Activity
Provide the data again exactly, including every line that follows.
[Data extract — start]
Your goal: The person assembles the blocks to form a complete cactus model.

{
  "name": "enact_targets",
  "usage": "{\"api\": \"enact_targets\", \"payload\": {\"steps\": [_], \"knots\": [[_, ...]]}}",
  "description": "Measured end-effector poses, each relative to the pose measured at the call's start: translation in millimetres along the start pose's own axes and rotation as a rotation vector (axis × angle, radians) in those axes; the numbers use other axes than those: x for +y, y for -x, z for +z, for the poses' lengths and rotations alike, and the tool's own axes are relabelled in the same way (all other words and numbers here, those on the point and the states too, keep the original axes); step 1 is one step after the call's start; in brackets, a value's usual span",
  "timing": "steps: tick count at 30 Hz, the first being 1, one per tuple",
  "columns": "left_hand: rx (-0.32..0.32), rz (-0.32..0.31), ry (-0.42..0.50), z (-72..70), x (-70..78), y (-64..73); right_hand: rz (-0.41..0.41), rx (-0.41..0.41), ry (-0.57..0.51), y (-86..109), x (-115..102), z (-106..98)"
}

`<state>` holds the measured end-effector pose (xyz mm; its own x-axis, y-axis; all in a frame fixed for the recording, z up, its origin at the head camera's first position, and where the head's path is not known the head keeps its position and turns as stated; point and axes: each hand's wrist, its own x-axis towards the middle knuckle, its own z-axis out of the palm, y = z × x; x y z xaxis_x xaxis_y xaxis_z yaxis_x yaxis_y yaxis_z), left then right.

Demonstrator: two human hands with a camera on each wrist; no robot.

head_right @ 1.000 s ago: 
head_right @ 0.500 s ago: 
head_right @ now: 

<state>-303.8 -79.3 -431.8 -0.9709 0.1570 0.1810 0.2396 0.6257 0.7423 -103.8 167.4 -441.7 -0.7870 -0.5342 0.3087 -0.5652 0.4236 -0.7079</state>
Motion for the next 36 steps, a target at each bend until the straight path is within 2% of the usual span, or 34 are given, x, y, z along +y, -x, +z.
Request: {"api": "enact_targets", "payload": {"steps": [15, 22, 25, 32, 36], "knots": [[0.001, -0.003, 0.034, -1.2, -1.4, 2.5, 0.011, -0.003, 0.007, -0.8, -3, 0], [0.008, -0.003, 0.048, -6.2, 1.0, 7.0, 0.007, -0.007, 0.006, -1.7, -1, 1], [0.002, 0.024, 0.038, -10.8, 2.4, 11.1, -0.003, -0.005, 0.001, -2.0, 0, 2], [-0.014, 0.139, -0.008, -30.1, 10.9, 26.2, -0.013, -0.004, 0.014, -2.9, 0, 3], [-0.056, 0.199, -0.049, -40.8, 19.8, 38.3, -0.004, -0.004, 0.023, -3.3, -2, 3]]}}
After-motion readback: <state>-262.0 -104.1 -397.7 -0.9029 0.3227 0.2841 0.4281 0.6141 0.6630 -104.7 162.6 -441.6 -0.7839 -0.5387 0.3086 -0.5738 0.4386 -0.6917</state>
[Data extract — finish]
Response area
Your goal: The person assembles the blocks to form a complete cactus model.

{
  "name": "enact_targets",
  "usage": "{\"api\": \"enact_targets\", \"payload\": {\"steps\": [_], \"knots\": [[_, ...]]}}",
  "description": "Measured end-effector poses, each relative to the pose measured at the call's start: translation in millimetres along the start pose's own axes and rotation as a rotation vector (axis × angle, radians) in those axes; the numbers use other axes than those: x for +y, y for -x, z for +z, for the poses' lengths and rotations alike, and the tool's own axes are relabelled in the same way (all other words and numbers here, those on the point and the states too, keep the original axes); step 1 is one step after the call's start; in brackets, a value's usual span",
  "timing": "steps: tick count at 30 Hz, the first being 1, one per tuple",
  "columns": "left_hand: rx (-0.32..0.32), rz (-0.32..0.31), ry (-0.42..0.50), z (-72..70), x (-70..78), y (-64..73); right_hand: rz (-0.41..0.41), rx (-0.41..0.41), ry (-0.57..0.51), y (-86..109), x (-115..102), z (-106..98)"
}

`<state>` holds the measured end-effector pose (xyz mm; its own x-axis, y-axis; all in a frame fixed for the recording, z up, its origin at the head camera's first position, and where the head's path is not known the head keeps its position and turns as stated; point and axes: each hand's wrist, its own x-axis towards the middle knuckle, its own z-axis out of the palm, y = z × x; x y z xaxis_x xaxis_y xaxis_z yaxis_x yaxis_y yaxis_z), left then right.

Demonstrator: two human hands with a camera on each wrist; no robot.

head_right @ 1.000 s ago: 
head_right @ 0.500 s ago: 
head_right @ now: 

<state>-303.8 -79.3 -431.8 -0.9709 0.1570 0.1810 0.2396 0.6257 0.7423 -103.8 167.4 -441.7 -0.7870 -0.5342 0.3087 -0.5652 0.4236 -0.7079</state>
Motion for the next 36 steps, a target at each bend until the straight path is within 2% of the usual span, or 34 are given, x, y, z along +y, -x, +z.
Request: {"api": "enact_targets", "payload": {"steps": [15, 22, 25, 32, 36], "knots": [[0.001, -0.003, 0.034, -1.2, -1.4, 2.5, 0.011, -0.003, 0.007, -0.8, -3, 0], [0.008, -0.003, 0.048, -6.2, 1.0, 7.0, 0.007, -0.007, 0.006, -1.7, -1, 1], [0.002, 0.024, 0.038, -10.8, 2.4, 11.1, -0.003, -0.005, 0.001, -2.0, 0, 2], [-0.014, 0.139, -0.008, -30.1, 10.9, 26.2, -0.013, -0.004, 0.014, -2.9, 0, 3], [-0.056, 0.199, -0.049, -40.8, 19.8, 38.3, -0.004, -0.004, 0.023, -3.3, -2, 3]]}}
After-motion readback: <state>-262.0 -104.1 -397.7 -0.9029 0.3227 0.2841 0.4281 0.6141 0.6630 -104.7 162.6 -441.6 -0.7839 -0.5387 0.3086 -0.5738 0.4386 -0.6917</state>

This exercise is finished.